Tim Adler, author of psychological thriller Hold Still, shares what he has learned so far on his journey from nonfiction writer to crime author.
When my publisher told me that Shots wanted me to write a piece tying in with the publication of my debut print novel Hold Still, I felt overwhelmed. My post would appear alongside most of the greats in crime fiction, including three of my favourites: Peter James, Linwood Barclay and Peter Swanson. What could I possibly have to tell writers of that calibre?
On the other hand, unlike many authors here, I am not in a position where I can give up my nine to five. My day job is editing advertorial for The Daily Telegraph, where the kids in the office are forever dinning into me that online works differently to print features. "Digital is all about 'listicles' and 'snackable content'," they tell me. So, for what it's worth, here is what I have learned so far in my journey as a thriller writer...
Explore your deepest fear
The most wonderful thing about writing psychological thrillers is that they allow you to explore your deepest fear. Asking yourself, "What's the thing I'm most frightened of?" is a good starting point for any thriller. The spark for Hold Still came from taking photographs of my son jumping from high rocks into the sea on holiday. Through the viewfinder he looked as if he was about to brain himself any moment as he plunged into the Mediterranean. I went cold. "What if you caught the moment when the person you loved most died?" I wondered, putting the camera down. That was my inspiration.
And of course, what your deepest fear is changes from year to year. It's an ongoing form of therapy.
Everything must be in conflict
The best definition of drama is somebody wanting to enter a room at the same time as another person wants to leave. To do so, each of them has to get past one another. That conflict has to be in every conversation, every scene, each sequence.
Poetry is distillation
So said Ezra Pound, and how right he was. The most common fault when editing other people's copy is prolixity. Or calling a spade a rectangular digging instrument with a handle attached, if you get what I mean. Because newsprint costs money, and even website server space ratchets up, the more you can distil copy the better.

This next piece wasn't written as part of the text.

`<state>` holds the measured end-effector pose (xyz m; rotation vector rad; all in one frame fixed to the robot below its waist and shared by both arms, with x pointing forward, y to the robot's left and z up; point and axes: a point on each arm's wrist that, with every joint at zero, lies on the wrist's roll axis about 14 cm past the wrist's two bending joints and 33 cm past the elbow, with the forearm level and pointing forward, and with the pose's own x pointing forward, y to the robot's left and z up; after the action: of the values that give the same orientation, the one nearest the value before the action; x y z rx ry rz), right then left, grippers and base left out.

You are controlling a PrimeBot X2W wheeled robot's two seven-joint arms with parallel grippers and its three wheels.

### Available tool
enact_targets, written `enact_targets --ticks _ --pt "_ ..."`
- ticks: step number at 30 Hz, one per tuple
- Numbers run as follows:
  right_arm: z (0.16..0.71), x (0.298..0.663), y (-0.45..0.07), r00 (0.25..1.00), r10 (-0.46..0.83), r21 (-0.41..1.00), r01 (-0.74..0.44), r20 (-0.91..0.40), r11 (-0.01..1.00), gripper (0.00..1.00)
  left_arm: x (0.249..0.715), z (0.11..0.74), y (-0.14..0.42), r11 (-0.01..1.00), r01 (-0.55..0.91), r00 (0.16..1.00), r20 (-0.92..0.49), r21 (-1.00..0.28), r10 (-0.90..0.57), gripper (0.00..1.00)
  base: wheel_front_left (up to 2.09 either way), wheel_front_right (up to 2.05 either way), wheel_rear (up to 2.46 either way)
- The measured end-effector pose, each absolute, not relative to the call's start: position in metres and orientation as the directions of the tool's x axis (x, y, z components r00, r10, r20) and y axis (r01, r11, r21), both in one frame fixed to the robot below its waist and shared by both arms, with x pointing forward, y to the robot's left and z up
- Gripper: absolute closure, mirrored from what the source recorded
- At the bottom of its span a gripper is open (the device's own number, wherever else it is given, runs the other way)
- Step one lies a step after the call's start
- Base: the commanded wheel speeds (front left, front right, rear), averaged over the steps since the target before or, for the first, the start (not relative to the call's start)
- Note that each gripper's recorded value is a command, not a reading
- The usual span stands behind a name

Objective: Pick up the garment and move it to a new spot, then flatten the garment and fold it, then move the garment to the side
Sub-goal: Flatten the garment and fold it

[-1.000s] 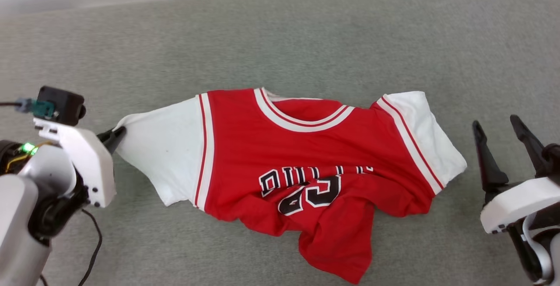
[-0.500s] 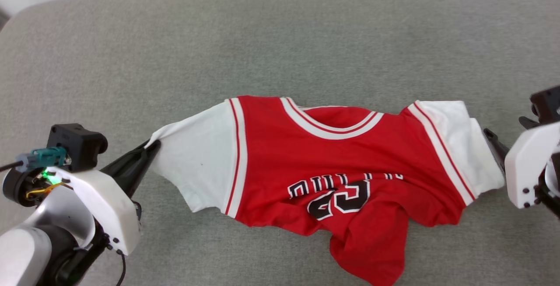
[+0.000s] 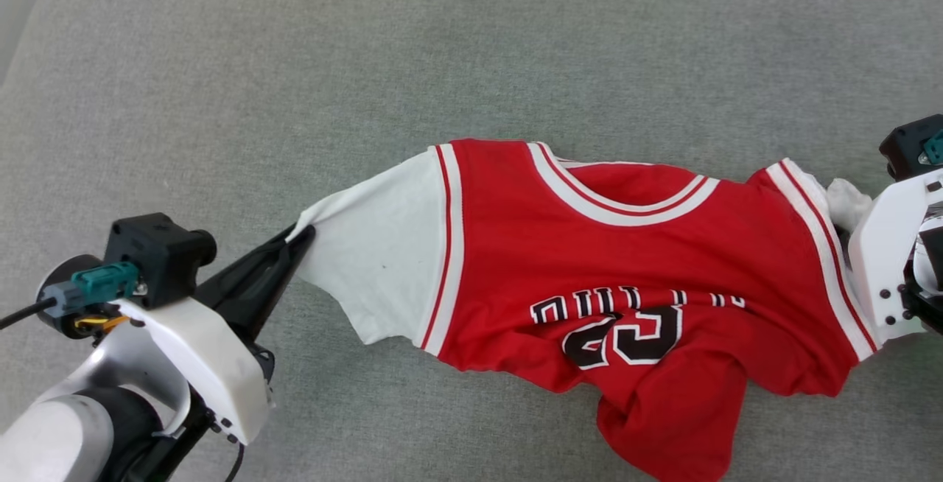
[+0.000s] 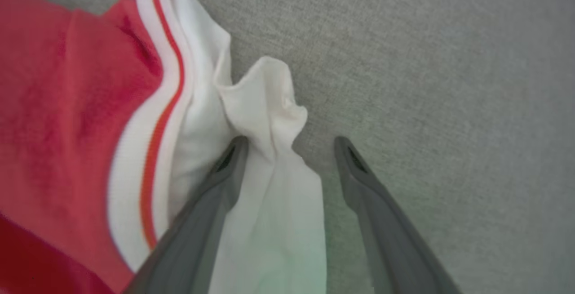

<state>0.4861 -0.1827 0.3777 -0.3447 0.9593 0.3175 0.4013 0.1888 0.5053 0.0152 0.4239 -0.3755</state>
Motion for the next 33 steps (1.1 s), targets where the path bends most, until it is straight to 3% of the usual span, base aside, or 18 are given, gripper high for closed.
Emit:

Understand story structure
I am convinced that there is a right way to tell a story and that this pattern, like the double helix of DNA, is replicated in each scene, each chapter and each act. And that pattern -- like repeating pattern of a snowflake -- is as follows: inciting incident, mounting complications, crisis and resolution.
Because we absorb thousands of stories each year, all of us know the satisfying way to tell a story. For me, there has to be another moment right before the crisis. Some screenwriters call this the moment of no return -- the moment when any other course of action becomes impossible -- but for me, it's a revelation: the protagonist understands something which propels him to act.

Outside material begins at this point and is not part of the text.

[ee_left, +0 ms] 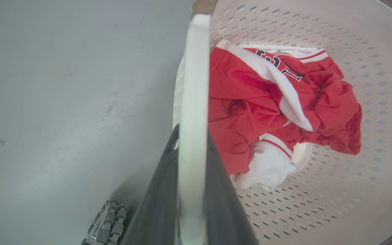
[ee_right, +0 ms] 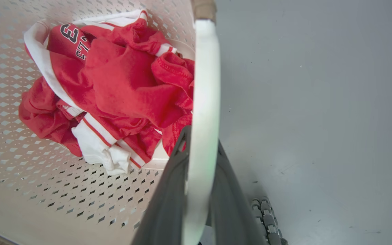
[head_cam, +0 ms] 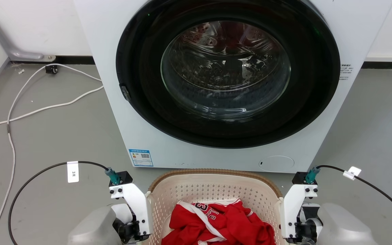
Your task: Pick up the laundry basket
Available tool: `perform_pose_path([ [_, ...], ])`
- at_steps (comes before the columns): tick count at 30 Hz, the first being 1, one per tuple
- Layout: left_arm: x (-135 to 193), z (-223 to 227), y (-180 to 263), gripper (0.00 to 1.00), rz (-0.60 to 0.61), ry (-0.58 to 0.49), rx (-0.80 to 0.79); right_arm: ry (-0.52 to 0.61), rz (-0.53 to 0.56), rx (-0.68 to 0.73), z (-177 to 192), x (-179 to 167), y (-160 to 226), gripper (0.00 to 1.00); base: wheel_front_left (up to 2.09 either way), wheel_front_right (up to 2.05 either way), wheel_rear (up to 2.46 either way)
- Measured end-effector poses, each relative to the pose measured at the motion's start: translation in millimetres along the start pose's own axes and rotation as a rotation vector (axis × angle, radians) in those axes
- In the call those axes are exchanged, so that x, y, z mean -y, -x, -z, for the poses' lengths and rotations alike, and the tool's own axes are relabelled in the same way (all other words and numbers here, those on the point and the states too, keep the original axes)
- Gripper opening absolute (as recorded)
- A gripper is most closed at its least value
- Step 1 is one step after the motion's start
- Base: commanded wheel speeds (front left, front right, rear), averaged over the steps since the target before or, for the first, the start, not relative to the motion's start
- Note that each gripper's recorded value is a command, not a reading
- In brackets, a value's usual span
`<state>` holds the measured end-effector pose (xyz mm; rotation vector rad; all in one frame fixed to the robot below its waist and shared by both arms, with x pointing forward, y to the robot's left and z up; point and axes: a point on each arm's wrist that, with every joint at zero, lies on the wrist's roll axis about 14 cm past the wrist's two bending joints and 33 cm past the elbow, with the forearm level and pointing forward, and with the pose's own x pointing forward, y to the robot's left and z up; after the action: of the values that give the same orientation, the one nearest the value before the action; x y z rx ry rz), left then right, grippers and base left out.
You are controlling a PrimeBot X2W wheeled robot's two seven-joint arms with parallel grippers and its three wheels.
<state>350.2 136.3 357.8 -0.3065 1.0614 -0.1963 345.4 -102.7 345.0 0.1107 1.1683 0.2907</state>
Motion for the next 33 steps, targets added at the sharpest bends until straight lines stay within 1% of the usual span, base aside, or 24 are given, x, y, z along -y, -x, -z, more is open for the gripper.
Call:
perform_pose_path([
  [33, 4.7, 1.9, -7.4, 0.0, 0.01, 0.003, -0.004, 0.0, 0.014, 0.008, -4.6, 6.2, -0.5, 0.0, 0.0, 0.0, 0.0],
])
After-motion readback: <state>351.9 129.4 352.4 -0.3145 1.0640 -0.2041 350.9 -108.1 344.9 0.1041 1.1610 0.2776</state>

Hemingway is a bad role model
Ernest Hemingway was my idol as a fledgling writer; those stripped-down sentences and that muscular tough-guy melancholic prose. Often imitated, Hemingway is a Charybdis for young writers, threatening to drag young writers down to their doom. Hemingway talked about the meaning of a story being like an iceberg, nine tenths below the surface. In the hands of less-skilled writers, that often can mean flat prose. So make your copy as lively as possible – it’s all about pouring that emotion onto the page.
Your best friend is an egg timer
During the week I listen to a lot of writing podcasts, and inevitably some snake-oil salesman will pop up claiming to have found a way to write 3,000 words per hour. Avoid. What readers want is quality, not quantity, so buy yourself a cheap egg timer and promise yourself that for the next 60 minutes you are not going to do anything but stare at your laptop until something emerges. You are not going to check your email, Facebook or sneak a look at your Amazon sales rankings. Raymond Chandler used this same technique. His theory was that eventually you get so fidgety, there’s nothing else to do but get tapping.

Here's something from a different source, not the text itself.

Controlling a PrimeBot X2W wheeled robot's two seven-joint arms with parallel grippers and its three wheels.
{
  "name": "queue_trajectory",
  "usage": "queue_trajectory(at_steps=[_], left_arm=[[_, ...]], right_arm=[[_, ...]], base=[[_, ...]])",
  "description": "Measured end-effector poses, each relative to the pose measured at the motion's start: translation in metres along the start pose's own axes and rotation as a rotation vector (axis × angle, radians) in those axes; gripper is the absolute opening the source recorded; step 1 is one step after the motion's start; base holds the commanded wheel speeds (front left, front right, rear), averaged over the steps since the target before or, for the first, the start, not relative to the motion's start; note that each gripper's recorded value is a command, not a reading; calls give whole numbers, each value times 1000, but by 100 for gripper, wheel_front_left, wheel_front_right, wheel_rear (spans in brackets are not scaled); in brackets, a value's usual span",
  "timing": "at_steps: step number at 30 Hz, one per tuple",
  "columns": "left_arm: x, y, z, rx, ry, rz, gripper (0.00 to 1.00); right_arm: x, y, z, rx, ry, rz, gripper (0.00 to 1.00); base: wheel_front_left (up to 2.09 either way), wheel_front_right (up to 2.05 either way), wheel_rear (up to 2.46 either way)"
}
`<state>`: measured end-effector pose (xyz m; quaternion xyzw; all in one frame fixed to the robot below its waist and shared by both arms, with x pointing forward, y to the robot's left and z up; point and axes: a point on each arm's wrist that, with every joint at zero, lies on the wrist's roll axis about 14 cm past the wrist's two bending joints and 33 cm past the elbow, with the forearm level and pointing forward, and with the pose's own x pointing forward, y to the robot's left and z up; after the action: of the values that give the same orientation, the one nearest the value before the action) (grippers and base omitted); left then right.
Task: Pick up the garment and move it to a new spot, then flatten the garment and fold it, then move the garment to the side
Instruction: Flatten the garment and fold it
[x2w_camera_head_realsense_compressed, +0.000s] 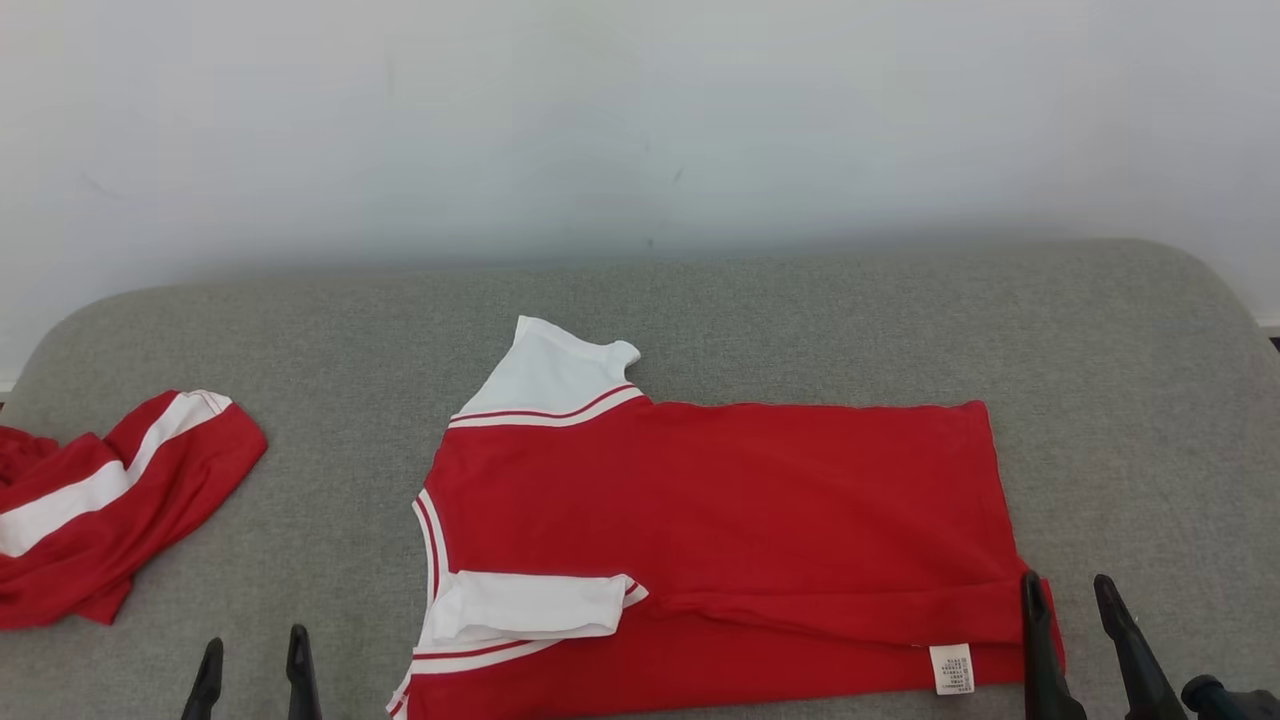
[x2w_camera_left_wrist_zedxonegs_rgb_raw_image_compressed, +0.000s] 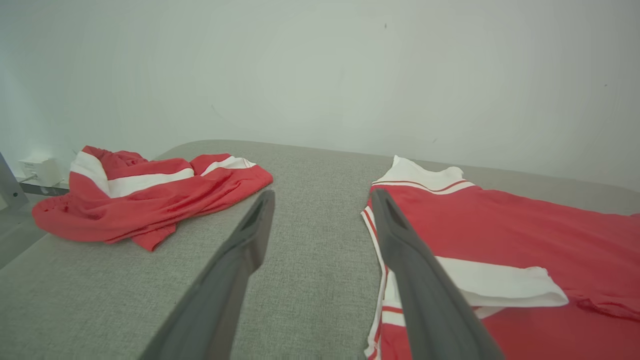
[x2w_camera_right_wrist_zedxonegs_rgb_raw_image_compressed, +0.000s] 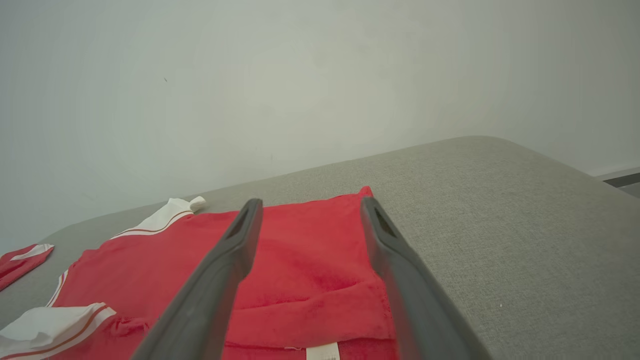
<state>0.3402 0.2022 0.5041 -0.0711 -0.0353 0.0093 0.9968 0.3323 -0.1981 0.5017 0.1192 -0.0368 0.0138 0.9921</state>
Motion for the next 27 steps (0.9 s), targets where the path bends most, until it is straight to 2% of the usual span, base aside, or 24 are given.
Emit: queue_trajectory(at_steps=[7,14,21,27], left_arm=[[3,2,-9,-6,28,-10,100],[40,1,9,48,0,-85,100],[107,-19,42,89,-39,-186,100],[166,-34,54,108,-16,-244,100]], right_arm=[[1,-8,-6,36,14,-35,100],[21,-22,1,15,20,-50,100],[66,-39,15,-3,28,-69,100],[109,-43,10,-32,95,-58,100]], base=[[0,0,0],[0,0,0],[0,0,0],[0,0,0]])
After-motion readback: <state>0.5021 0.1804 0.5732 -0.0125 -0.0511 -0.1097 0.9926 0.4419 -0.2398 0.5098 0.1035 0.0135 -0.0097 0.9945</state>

The autobiographical rarely works
What's been interesting with Hold Still is that most of my copy editor's red lines were reserved for when I tried to shoehorn personal experience into the story. The autobiographical rarely works, except for tiny details based on things you've remembered. Stanislavsky, the Russian acting coach, called this “sense-memory.” But anything more than what a character looks like or the way a room smelled, forget it ... readers are not interested in you vomiting up your hurt onto the page.